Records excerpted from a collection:
------------------------------------------------------------------------
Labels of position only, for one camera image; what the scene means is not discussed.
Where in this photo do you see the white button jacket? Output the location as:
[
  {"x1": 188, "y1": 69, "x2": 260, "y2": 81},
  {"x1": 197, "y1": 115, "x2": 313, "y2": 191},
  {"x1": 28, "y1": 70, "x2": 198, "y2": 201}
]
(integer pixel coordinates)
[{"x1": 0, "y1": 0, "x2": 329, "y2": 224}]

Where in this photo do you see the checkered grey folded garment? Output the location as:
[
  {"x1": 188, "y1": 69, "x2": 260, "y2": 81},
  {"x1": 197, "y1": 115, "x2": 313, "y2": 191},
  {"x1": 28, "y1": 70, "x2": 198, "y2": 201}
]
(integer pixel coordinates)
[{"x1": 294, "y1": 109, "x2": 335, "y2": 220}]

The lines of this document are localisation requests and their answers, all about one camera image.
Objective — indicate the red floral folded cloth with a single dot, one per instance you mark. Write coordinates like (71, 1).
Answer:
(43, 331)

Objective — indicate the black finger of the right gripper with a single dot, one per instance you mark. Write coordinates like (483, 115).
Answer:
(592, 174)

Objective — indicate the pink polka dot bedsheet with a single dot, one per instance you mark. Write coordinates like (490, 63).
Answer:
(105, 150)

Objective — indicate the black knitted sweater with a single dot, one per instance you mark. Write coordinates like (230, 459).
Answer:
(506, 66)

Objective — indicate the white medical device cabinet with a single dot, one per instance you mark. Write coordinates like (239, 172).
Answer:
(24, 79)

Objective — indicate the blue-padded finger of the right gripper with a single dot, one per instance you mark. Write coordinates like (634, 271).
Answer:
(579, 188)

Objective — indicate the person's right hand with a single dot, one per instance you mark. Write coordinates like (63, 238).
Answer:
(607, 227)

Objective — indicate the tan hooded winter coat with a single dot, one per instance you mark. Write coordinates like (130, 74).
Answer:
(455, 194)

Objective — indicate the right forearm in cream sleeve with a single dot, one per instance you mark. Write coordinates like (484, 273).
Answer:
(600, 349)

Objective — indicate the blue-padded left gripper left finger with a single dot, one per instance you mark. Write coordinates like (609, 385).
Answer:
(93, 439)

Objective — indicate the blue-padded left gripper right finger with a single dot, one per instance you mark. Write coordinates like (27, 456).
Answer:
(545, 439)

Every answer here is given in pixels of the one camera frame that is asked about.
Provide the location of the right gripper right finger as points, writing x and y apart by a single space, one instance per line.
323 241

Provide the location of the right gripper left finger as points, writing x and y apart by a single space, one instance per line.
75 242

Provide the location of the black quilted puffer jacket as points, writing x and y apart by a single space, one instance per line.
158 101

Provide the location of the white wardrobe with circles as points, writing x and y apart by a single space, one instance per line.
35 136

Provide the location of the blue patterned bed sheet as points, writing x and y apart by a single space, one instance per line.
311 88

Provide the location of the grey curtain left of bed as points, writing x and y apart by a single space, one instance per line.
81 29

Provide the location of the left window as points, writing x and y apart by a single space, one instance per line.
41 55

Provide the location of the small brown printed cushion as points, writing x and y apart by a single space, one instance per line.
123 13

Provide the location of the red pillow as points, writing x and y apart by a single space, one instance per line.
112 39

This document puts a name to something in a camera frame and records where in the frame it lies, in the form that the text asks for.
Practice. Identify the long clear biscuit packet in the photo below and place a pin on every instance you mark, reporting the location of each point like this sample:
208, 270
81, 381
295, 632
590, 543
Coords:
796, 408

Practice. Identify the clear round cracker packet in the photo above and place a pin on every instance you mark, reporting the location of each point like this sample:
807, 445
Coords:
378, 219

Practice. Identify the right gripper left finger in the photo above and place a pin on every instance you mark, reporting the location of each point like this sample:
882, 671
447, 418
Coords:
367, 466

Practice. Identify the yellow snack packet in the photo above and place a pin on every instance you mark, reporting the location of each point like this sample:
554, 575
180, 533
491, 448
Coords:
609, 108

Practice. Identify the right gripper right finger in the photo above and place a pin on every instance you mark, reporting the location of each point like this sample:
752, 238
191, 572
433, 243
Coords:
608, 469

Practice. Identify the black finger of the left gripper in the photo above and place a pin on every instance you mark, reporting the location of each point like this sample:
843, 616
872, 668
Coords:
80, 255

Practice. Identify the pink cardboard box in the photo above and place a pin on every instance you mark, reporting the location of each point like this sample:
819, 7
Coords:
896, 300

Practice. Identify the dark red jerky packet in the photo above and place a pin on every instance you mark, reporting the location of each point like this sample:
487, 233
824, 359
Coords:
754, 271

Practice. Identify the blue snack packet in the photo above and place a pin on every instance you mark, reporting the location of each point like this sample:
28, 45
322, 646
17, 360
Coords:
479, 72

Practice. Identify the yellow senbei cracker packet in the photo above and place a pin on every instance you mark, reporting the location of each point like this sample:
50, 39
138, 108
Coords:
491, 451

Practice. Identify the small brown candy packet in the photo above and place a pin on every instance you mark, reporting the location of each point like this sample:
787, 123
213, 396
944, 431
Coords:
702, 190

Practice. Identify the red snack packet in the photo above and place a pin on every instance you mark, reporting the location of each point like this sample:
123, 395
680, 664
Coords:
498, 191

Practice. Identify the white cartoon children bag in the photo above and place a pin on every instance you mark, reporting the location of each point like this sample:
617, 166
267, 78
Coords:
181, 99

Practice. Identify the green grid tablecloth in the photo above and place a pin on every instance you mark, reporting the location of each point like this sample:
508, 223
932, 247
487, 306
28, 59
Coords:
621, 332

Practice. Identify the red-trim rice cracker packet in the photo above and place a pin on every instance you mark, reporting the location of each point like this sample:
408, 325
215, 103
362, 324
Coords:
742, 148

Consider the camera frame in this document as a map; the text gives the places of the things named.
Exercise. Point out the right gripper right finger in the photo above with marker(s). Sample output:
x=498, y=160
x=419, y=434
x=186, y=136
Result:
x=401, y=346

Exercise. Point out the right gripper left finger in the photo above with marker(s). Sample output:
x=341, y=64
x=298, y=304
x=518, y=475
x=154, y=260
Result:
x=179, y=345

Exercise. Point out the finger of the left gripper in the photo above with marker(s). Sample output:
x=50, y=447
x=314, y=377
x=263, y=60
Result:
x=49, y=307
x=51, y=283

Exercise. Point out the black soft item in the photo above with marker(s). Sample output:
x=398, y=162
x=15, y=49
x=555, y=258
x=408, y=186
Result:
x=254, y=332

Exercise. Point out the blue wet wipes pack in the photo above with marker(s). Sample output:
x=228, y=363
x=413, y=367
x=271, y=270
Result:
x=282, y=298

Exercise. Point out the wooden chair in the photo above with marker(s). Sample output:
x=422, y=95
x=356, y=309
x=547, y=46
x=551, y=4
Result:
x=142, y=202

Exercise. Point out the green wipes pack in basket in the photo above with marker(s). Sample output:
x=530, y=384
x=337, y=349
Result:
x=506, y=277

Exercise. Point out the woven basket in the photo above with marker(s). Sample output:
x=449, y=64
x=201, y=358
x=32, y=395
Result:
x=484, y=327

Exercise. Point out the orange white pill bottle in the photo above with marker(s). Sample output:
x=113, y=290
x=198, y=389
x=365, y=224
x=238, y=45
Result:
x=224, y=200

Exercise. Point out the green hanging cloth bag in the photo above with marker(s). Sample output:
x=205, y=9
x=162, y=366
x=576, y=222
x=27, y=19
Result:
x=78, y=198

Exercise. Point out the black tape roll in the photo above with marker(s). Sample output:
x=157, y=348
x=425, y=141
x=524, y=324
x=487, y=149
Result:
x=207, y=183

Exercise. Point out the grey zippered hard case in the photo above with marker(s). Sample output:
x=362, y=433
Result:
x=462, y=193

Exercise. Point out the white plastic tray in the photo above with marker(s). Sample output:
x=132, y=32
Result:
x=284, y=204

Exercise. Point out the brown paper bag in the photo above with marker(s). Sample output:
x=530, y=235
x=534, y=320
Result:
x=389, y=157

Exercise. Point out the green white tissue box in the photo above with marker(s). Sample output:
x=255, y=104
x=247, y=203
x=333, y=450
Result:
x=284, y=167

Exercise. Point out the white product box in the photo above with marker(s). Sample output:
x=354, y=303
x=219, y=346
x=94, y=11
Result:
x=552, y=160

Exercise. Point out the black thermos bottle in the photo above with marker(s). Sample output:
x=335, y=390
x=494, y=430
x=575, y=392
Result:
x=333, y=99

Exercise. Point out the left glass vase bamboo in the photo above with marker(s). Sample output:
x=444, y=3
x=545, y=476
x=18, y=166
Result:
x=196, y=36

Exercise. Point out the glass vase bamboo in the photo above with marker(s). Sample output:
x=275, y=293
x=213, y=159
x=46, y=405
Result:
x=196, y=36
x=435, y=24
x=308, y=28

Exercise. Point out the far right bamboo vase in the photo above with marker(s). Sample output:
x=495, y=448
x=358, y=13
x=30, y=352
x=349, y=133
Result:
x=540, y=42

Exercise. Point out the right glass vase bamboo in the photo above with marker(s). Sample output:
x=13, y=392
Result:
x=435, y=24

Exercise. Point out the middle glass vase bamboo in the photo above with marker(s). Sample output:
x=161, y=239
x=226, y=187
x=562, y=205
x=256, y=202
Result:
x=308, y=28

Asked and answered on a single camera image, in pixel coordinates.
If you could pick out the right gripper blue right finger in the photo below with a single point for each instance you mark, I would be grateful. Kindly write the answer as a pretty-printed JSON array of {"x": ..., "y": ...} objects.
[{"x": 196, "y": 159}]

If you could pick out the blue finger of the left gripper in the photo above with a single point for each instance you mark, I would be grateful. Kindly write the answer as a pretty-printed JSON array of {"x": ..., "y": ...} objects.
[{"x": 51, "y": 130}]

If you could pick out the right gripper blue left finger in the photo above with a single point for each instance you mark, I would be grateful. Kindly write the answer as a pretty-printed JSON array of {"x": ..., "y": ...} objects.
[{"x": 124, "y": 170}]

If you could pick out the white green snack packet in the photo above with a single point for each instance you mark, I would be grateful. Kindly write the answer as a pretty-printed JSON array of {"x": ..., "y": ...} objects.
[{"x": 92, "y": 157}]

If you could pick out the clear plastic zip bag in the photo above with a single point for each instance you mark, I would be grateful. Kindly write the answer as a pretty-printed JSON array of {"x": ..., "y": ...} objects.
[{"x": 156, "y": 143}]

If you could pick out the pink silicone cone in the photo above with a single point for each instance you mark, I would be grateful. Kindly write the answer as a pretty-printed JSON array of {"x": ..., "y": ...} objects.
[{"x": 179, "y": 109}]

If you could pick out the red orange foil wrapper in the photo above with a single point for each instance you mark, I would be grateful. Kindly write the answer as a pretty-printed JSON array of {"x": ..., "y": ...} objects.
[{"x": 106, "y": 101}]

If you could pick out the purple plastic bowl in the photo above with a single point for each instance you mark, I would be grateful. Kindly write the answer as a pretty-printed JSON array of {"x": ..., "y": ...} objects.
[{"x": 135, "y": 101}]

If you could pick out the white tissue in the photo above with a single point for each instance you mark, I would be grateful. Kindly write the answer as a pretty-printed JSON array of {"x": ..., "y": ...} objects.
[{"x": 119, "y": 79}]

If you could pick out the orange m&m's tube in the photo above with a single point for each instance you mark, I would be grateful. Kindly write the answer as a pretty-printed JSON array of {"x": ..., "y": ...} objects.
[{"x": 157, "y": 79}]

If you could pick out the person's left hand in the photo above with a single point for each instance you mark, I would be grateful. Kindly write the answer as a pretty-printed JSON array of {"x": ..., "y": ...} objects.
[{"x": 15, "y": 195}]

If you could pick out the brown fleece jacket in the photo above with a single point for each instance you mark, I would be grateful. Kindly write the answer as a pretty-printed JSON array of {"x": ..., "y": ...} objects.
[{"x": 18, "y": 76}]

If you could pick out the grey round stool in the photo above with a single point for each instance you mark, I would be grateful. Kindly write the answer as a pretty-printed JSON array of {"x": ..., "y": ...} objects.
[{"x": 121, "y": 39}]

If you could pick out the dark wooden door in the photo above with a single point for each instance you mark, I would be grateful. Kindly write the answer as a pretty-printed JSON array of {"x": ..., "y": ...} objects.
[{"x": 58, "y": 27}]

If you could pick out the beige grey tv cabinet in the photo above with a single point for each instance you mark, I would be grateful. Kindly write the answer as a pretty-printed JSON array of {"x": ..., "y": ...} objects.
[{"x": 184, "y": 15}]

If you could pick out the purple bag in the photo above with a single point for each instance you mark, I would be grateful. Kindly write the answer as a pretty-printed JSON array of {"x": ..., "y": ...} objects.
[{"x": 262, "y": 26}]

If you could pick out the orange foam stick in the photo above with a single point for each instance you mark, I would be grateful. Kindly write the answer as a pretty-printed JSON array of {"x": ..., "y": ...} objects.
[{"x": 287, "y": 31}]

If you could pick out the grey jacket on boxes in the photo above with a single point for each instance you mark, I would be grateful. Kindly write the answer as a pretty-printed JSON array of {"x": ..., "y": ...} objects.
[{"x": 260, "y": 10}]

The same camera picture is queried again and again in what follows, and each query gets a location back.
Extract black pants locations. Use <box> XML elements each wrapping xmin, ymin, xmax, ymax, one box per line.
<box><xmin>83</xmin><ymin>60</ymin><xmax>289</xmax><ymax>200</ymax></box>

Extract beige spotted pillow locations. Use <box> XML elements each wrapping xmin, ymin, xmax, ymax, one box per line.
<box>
------------------------------------------------------------------------
* **How to complete this task**:
Show all lines from the data above in which the word "yellow" appears.

* **Task output**:
Practice. Identify the yellow snack packet in the photo above and place a pin on every instance you mark, reporting the location of each point like this sample:
Practice. Identify the yellow senbei cracker packet in the photo above and place a pin on every instance you mark, reporting the location of each point like this sample:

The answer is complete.